Conflating Discipline with Hardship. Transformation requires discipline. Discipline, however, is a word that conjures up negative feelings for many of us. It connotes strictness, rigidness, and deprivation. Because of this, we resist the change we seek because we fear that the process of change will be painful. It may sound counterintuitive, but the exact opposite is true. As Aristotle taught us nearly 2,500 years ago, “Through discipline comes freedom.”

When you live a life bereft of direction and stricken by apathy and indifference, do you feel free? Not likely.

It’s through discipline, which involves making hard choices and accepting trade offs, that the freedom to live the life you’ve always wanted emerges.

Fear of Failure. One of America’s most famous inventors and innovators was a huge failure. Thomas Edison failed all of the time –or at least that’s how it appeared to the outside world. It’s said that Thomas Edison created nearly 10,000 unsuccessful prototypes before finally refining a commercially viable lightbulb. Of this work, Edison is quoted as saying: “I have not failed 10,000 times. I have not failed once. I have succeeded in proving that those 10,000 ways will not work. When I have eliminated the ways that will not work, I will find the way that will work.”

If you have big dreams, you’re going to fail on the journey toward realizing them. The key is to have the resilience to pick yourself up, dust yourself off, and keep going. As Oprah once said: “Failure is another stepping stone to success.”

Bronnie Ware, a palliative nurse for many years, wrote a book called The Top Five Regrets of the Dying, which is based on her time working with people during the last few weeks of their lives. She chronicled the regrets of people approaching the end of life. Few regretted what they did – almost all regretted what they never tried.

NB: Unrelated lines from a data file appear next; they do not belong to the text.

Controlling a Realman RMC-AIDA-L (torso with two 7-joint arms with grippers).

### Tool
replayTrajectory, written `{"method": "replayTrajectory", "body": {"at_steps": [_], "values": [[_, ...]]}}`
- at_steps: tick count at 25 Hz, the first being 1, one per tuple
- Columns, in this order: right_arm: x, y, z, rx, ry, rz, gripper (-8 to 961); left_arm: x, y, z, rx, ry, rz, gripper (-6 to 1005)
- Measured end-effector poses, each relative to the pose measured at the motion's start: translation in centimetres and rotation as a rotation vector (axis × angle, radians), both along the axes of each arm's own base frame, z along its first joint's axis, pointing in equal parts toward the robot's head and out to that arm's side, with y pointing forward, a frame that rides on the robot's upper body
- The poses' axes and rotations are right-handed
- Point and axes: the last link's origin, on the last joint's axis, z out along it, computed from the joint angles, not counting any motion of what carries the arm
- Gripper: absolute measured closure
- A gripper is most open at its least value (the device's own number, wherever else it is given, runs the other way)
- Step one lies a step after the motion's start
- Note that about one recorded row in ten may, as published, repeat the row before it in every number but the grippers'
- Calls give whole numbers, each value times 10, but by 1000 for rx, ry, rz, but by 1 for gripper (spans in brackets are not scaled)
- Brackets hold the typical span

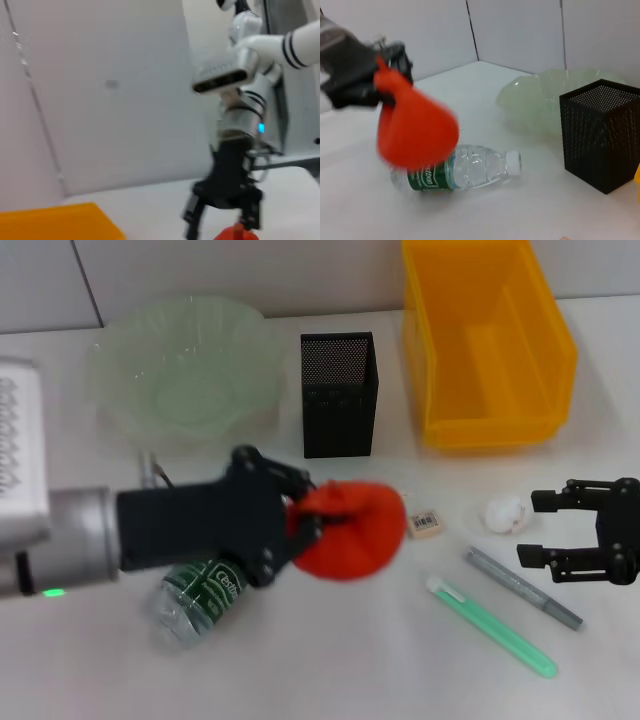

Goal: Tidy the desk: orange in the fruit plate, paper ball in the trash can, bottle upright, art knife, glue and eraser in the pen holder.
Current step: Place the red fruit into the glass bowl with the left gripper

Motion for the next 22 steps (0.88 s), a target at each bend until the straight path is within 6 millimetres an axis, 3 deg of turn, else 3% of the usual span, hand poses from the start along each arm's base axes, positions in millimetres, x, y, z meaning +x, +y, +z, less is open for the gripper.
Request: {"method": "replayTrajectory", "body": {"at_steps": [1, 3, 6, 7, 8, 11, 13, 18, 22], "values": [[0, 1, -1, 0, 1, 0, 184, 1, 4, 14, 51, -17, 4, 893], [0, 1, -2, -1, 3, -3, 185, 1, 4, 14, 51, -17, 4, 907], [0, 1, -5, -7, 11, -2, 185, -3, 23, 56, 198, -144, 87, 926], [0, 1, -5, -7, 11, -2, 185, -3, 23, 56, 198, -144, 87, 933], [0, 1, -7, -11, 18, -2, 185, -8, 34, 72, 250, -204, 136, 939], [0, 1, -12, -14, 28, 1, 185, -15, 46, 84, 292, -250, 186, 939], [0, 2, -14, -16, 32, 4, 185, -24, 67, 98, 342, -313, 259, 940], [-1, 2, -17, -21, 44, 7, 185, -37, 97, 106, 400, -349, 359, 940], [-1, 2, -18, -25, 51, 7, 185, -41, 109, 101, 424, -321, 390, 941]]}}
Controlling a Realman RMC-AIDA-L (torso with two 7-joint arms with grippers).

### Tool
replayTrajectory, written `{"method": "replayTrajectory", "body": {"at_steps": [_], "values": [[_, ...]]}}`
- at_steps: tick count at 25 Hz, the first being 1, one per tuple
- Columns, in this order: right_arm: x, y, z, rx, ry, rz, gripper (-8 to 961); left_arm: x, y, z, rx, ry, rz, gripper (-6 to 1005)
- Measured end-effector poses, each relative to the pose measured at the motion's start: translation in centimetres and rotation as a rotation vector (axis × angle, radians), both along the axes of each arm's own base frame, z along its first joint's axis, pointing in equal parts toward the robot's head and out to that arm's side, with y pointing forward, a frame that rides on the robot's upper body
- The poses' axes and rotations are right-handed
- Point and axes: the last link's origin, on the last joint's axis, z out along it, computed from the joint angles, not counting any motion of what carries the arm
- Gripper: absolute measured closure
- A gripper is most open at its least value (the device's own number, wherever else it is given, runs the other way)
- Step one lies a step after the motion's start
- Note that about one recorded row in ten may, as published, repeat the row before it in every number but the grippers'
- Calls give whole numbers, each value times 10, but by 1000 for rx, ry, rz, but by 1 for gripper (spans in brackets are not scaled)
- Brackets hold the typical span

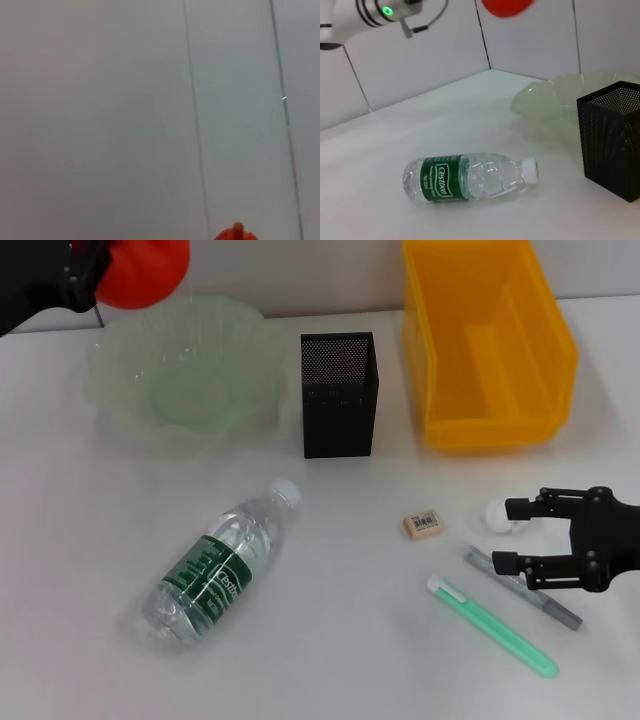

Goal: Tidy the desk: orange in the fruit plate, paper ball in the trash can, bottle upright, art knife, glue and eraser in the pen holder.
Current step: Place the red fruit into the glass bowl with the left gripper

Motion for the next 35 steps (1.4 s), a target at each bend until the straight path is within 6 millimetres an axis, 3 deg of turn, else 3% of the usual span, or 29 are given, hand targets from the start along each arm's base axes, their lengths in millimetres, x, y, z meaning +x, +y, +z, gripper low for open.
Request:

Fear of Judgment. Putting your hand up and declaring to the world that you’re changing or, as is often the case, that you’re revealing the true self that’s been hidden from view is not easy. It’s the kind of thing that invites scorn, ridicule and judgment from some quarters. But here’s the thing: most people, at least people that matter, will not judge you – they’ll root for you every step of the way. When we fear the judgment of others, we’re telling ourselves a story that’s mostly fiction. As Mark Twain once said, “Life does not consist mainly, or even largely, of facts or happenings. It consists mainly of the storm of thoughts that is forever flowing through one’s head.”

As for the few who pass their days passing judgement on others: Who cares what they think? Are you going to let them stop you from living the life that makes you happy? Of course not. Never let others stop you from living your dream.
 

Living the Life of Your Dreams is Hard, But it's Far Easier Than the Alternative 

Let’s face it, it’s hard to live the life of your dreams. But you know what, it’s a heck of a lot harder not to. Our time is finite. We can’t afford to waste it worrying about the consequences of failure, or the judgement of others. Life’s a journey that we live one day at a time. As Winston Churchill once said, “Success is not final, failure is not fatal: it is the courage to continue that counts.” Keep going. Stick with it. Dream big, and move forward every single day. After all, how you spend your days is how you’ll spend your life.